Drawing aside his long hair from his right ear, Fafhrd laid that side of his face on Vlana's chest between her breasts, small as half pomegranates, their nipples rosy bronze in hue. He maintained a solemn expression. The girls smothered giggles again. Essedinex strangledly cleared his throat, preparing for large speech.
Fafhrd sat up and said, “Her spirit will shortly return. Her bruises should be dressed with snow-bandages, renewed when they begin to melt. Now I require a cup of your best brandy.”
“My best brandy—!” Essedinex cried outragedly. “This goes too far. First you must have a help-yourself peep show, then strong drink! Presumptuous youth, depart at once!”
“I am merely seeking—” Fafhrd began in clear and at last slightly dangerous tones.
His patient interrupted the dispute by opening her eyes, shaking her head, wincing, then determindedly sitting up — whereupon she grew pale and her gaze wavered. Fafhrd helped her lie down again and put pillows under her feet. Then he looked at her face. Her eyes were still open and she was looking back at him curiously.

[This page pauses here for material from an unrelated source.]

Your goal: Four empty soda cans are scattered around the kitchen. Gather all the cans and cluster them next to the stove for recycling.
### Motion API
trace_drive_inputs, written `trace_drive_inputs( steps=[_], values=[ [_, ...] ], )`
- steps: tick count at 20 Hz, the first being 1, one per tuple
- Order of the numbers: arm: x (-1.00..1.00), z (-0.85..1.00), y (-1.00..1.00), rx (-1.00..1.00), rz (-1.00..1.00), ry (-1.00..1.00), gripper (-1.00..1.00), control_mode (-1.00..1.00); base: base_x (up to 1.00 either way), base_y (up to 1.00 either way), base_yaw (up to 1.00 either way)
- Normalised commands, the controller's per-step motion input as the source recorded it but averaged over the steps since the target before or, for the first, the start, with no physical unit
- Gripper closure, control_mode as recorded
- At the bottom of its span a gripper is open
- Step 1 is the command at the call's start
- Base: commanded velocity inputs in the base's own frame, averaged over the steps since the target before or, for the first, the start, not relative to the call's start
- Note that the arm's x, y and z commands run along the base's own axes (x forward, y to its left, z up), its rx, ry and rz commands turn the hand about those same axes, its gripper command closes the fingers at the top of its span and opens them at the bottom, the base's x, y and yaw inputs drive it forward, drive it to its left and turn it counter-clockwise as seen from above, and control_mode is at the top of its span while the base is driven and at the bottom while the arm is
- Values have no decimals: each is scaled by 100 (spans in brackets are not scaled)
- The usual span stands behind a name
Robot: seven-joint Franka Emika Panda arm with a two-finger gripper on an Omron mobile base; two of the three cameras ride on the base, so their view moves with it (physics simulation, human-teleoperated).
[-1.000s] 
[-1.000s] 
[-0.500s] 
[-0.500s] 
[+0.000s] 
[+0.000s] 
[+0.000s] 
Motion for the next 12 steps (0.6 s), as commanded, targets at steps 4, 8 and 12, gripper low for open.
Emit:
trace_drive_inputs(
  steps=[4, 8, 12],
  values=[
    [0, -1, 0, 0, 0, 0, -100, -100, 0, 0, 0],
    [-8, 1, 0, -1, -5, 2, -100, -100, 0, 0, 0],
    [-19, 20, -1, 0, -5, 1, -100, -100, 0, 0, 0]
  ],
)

He saw a face small and sunken-cheeked, no longer girlish-young, but with a compact catlike beauty despite its lumps. Her eyes, being large, brown-irised and long-lashed, should have been melting, but were not. There was the look of the loner in them, and purpose, and a thoughtful weighing of what she saw.

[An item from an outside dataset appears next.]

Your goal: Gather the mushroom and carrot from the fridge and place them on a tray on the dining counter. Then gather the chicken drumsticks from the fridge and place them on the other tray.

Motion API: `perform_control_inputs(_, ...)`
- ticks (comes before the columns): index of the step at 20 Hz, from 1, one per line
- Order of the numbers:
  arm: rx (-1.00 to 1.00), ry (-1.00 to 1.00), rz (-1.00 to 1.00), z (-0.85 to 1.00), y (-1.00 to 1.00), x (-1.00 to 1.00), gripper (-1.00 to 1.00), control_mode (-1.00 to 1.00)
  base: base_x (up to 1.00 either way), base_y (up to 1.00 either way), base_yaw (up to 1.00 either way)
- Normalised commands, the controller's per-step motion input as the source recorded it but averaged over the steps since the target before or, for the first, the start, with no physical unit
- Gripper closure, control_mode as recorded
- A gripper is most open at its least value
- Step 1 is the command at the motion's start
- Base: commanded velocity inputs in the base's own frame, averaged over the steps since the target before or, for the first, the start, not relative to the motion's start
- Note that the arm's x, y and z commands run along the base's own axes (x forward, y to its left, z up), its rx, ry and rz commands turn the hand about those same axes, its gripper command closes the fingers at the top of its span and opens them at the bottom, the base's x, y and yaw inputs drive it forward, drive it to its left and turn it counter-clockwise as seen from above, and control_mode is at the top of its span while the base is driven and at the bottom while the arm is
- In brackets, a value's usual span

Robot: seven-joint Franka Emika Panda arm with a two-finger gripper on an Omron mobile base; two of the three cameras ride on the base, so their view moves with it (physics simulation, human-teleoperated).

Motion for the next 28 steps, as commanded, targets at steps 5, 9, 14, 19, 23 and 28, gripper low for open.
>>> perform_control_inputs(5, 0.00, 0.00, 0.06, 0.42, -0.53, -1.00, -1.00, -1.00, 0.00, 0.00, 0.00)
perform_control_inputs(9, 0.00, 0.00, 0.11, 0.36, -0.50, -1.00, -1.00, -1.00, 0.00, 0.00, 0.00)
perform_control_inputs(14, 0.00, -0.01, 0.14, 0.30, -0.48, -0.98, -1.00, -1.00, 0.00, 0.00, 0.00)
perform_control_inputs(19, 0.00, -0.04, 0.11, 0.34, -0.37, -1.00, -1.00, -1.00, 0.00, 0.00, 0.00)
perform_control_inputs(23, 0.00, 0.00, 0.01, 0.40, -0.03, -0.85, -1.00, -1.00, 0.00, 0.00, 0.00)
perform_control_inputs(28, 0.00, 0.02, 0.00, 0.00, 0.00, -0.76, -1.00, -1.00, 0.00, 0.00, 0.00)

She saw a handsome, fair-complexioned youth of about eighteen winters, wide-headed and long-jawed, as if he had not done growing. Fine red-gold hair cascaded down his cheeks. His eyes were green, cryptic, and as staring as a cat's. His lips were wide, but slightly compressed, as if they were a door that locked words in and opened only on the cryptic eyes’ command.
One of the girls had poured a half cup of brandy from a bottle on the low table. Fafhrd took it and lifted Vlana's head for her to drink it in sips. The other girl came with powder snow folded in woolen cloths. Kneeling on the far side of the pallet, she bound them against the bruises.